The only negative thing I can say about living in SE Alaska is that because we are so isolated, our food is expensive. Once a week, a barge comes in with all of the town’s supplies for the week. Groceries are not only expensive, but by the end of the week there is really not much to choose from. Dallas and I ordered some dry goods from Amazon, but produce and dairy are tough to come by without a high cost. Because of shipping costs, pretty much everything is pricier by at least 25 cents per pound. I’m looking forward to June and July, when we start getting more edible plants in the forest. Since learning about all of these berries, mushrooms, spruce tips and other edibles, my roommates and I plan to forage as much as possible in the upcoming months.
We were both so tired, Dallas and I didn’t talk to anyone on the ferry. I was hoping to check out Haines, since the ferry was stopping there for two hours and Christy had told us it was a nice town, but when the ferry docked, I read a road sign pointing 4 miles to Haines. With nothing of interest within walking distance during our short layover, I went back to sleep on the bench next to Dallas. Neither of us were fully awake to appreciate the grandeur view for more than a few minutes before drifting off again, and I didn’t fully wake up until we were a few minutes from landing in Skagway, our destination for the summer.
Dustin and Scott greeted us when we stepped off the boat, and 4 other new guides who had been on the same ferry joined us a few minutes later. We all managed to load our bags into the Sockeye Cycle Van, and Dustin drove our belongings to the house while Scott led the rest of us by foot. It was only a few blocks to the shop, and walking felt good after lounging around on the ferry for 7 hours (three of the other guides had boarded the ferry in Bellingham, and had been on board for 4 days).
Although it was clear and sunny that day, the announcement of an avalanche having recently blocked the white passage to the Yukon (pretty much the only way out of Skagway by land) reminded us that it was still very much winter in Alaska. Scott, the shop manager who had previously been a mechanic for a tour company in Italy, provided us with numerous and entertaining stories. He had arrived three weeks earlier and told us about his first day and days leading up to now, when it seemed he was finally able to talk to some other people who were seeing Skagway for the first time. I think we all shared his wonder in what we’ve gotten ourselves into here.

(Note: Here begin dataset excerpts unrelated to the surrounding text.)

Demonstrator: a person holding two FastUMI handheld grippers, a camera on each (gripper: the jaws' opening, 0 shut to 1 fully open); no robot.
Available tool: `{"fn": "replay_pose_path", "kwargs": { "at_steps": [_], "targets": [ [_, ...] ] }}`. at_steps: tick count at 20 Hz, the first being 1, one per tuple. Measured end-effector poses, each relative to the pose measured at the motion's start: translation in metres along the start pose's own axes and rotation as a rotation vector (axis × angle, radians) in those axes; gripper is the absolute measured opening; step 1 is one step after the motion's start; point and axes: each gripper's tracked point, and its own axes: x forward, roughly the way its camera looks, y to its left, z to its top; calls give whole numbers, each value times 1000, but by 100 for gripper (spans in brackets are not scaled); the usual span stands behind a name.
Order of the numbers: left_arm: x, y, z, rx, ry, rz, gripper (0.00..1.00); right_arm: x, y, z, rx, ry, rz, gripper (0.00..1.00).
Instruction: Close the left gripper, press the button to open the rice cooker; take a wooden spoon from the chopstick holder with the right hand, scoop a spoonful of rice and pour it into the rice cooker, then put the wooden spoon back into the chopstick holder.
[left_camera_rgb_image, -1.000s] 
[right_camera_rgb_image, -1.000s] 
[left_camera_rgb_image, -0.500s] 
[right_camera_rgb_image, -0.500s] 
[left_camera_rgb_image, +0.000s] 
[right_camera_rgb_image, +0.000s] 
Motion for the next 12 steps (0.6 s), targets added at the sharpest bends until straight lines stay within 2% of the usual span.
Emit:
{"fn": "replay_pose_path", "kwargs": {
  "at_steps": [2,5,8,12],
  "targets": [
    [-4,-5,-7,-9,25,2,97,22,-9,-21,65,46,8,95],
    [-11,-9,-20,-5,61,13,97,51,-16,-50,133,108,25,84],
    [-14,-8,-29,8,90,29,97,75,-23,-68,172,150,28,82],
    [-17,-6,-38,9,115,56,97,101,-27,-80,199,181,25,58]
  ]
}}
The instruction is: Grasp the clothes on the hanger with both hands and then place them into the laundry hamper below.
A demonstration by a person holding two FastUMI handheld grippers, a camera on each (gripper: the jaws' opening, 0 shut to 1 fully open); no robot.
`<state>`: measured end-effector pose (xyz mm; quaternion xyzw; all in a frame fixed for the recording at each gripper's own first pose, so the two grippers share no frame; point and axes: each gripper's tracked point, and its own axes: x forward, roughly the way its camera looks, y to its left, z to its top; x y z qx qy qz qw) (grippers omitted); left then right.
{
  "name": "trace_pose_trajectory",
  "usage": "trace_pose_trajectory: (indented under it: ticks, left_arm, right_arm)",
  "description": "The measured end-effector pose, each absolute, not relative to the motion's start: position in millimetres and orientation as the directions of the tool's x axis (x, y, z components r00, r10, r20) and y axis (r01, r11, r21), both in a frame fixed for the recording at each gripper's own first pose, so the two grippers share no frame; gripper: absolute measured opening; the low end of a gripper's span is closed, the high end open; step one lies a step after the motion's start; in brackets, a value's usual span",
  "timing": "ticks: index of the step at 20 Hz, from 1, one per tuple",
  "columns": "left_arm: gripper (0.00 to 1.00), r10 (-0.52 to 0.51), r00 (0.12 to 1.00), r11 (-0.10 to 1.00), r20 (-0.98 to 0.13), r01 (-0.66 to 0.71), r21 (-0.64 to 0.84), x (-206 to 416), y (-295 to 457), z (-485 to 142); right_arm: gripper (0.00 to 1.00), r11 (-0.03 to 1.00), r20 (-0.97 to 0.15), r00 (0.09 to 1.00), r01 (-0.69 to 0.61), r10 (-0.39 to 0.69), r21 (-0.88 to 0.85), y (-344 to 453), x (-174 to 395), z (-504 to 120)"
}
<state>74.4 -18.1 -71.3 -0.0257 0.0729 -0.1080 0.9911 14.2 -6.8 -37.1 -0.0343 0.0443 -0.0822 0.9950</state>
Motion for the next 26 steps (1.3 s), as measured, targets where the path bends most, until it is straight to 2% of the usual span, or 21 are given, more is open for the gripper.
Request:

The owner of the company, Thom, greeted us when we arrived at our new summer home, the two stories above the Sockeye Cycle bike shop. Then he hurried off to drive to Whitehorse, the nearest city, to buy supplies for the house and our welcome barbecue. Because of the avalanche, he had to take an alternate route to Whitehorse, and it was uncertain if he would even make it back the next day for the barbecue.
Dallas and I will be sharing this space for the next four months with 10 other guides.